Ese personaje que hoy la nosografía psiquiátrica designa como borderline de una forma u otra ya estaba ahí, bajo la figura del poco despierto, de lo que los franceses llamaban sot o nosotros babau o ximple. Como mucho, podían ser presentados como personas de aprendizaje lento o afectados de una cierta debilidad mental, que no dejaban de tener su sitio en la sociedad. El imaginario cinematográfico ha llegado a mostrarlos -piénsese en los protagonistas de Bienvenido Mr. Chance o Forrest Gump- como individuos que podían alcanzar lugares de prestigio y de autoridad, gracias paradójicamente a su limitación. Es desde no hace mucho -década de 1960- cuando hemos visto aparecer en los manuales psiquiátricos una alteración -el retraso mental ligero- que requería actuaciones especiales de adaptación tanto al campo escolar como al laboral. Lo que nos advierte, por cierto, que es en última instancia el mercado de trabajo el que determina cómo la ciencia médica cataloga los distintos grados de invalidez de un individuo con relación a su capacidad para resultar más, menos o nada productivo, de lo que depende el grado de dignidad que vaya a merecer ante sí mismo y ante los demás.

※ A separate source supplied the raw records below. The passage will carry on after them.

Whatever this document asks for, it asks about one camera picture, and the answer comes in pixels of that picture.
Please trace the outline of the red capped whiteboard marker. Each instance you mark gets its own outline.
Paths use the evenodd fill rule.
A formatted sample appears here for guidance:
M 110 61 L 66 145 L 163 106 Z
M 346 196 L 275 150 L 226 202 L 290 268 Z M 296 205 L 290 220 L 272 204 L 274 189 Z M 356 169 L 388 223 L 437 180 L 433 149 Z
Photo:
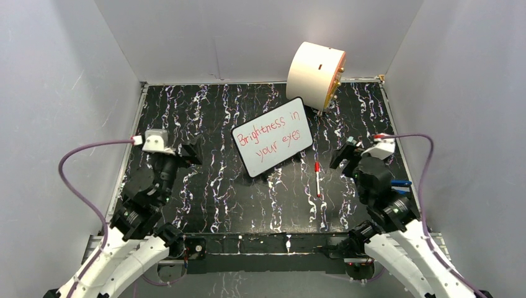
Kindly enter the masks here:
M 314 172 L 316 175 L 316 196 L 321 197 L 321 188 L 320 188 L 320 163 L 318 161 L 314 164 Z

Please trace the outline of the white whiteboard black frame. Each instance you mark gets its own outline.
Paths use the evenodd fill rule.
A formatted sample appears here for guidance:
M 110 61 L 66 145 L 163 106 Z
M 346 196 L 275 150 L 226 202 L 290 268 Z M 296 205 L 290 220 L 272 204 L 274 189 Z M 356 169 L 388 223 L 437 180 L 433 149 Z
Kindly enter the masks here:
M 231 137 L 251 178 L 313 144 L 305 105 L 300 97 L 234 127 Z

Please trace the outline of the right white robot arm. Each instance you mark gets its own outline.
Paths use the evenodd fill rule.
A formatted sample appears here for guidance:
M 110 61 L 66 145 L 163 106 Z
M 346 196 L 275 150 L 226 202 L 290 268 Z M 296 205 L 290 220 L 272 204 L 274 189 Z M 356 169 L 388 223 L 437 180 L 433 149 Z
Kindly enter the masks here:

Tenemos entonces que borderline no es sólo un diagnóstico, ni un síndrome, sino una ubicación topográfica en un terreno incierto, destinado a personas que presentan déficit intelectuales que comprometen un funcionamiento social satisfactorio, sin que sea posible definirlos de forma clara como retrasados, ni recibir la ventajas sociales que se supone que palian la falta de oportunidades de éstos. No presentan rasgos físicos que los identifiquen y la etiología concreta de las dificultades que padecen y que cuesta especificar suele ser un enigma. Se supone un origen esencialmente ambiental, por mucho que pueda sospecharse de alguna causa orgánica o una asociación con otras patologías. Todos presentan, en cualquier caso, un mismo marcador o síntoma: fracasan.

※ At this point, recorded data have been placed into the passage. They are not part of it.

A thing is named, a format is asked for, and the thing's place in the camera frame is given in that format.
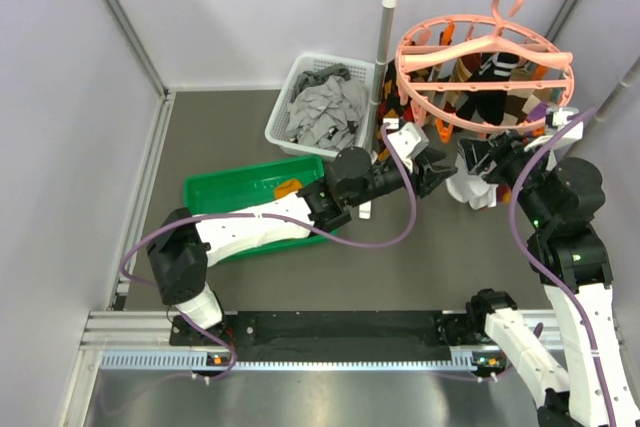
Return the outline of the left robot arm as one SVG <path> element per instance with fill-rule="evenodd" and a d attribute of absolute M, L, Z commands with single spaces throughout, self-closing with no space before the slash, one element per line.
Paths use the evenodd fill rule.
<path fill-rule="evenodd" d="M 330 233 L 350 222 L 351 208 L 400 188 L 416 202 L 456 173 L 445 158 L 424 147 L 400 161 L 372 161 L 364 149 L 351 147 L 337 154 L 323 177 L 272 202 L 212 218 L 174 210 L 147 245 L 163 304 L 189 318 L 203 342 L 220 341 L 227 321 L 207 283 L 209 267 L 253 248 Z"/>

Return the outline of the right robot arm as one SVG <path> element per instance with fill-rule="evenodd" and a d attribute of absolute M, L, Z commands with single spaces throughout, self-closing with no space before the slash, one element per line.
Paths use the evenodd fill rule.
<path fill-rule="evenodd" d="M 575 157 L 552 161 L 553 141 L 515 132 L 463 138 L 457 165 L 465 180 L 510 188 L 509 212 L 533 227 L 514 239 L 539 275 L 558 323 L 566 364 L 557 365 L 505 293 L 478 292 L 466 327 L 494 341 L 524 381 L 542 426 L 636 426 L 639 409 L 626 379 L 613 321 L 613 274 L 591 222 L 605 203 L 602 175 Z"/>

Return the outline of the pink round clip hanger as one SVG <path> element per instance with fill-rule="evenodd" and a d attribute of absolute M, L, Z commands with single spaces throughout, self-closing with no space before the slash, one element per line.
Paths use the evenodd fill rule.
<path fill-rule="evenodd" d="M 543 117 L 535 107 L 564 107 L 574 94 L 572 54 L 512 22 L 525 0 L 515 0 L 507 14 L 500 1 L 492 0 L 490 15 L 428 19 L 397 46 L 399 103 L 418 125 L 433 125 L 444 143 L 456 131 L 539 135 Z"/>

Hace tiempo que en nuestro país se desarrollan estudios que advierten de lo injusto de un sistema de clasificación que presenta a una parte importante de la población -acaso un 10% o un 15%- como posible víctima de una grave epidemia: no llega, no puede o no sabe llegar a donde hay que llegar. Esa masa de enfermos no irá sino creciendo a medida que lo hagan las demandas de especialización técnica del mercado laboral y más personas sean arrinconadas por mostrarse incompetentes para competir. Entre esos focos de reflexión e indagación destaca la asociación Nabiu, cuya finalidad principal es la integración laboral de los borderline en la Administración pública catalana, pero que ha producido también trabajos de investigación importantes. Entre ellos cabe resaltar dos, procurados desde la perspectiva de la antropología y su interés en la construcción social de la alteridad. Se trata del libro de Carlota Gallén Les fronteres de la normalitat, editado por Edicions de 1984 y ya distribuido, y la compilación, también bajo la responsabilidad de Gallén, Normalidad y límite, que está a punto de publicar la Fundación Antonio Areces, con textos del también antropólogo Àngel Martínez, los sociopedagogos Climent Giné y Maria Pallisera y de aquel gran sociólogo, tan añorado, que fue Raimon Bonal, entre otros autores.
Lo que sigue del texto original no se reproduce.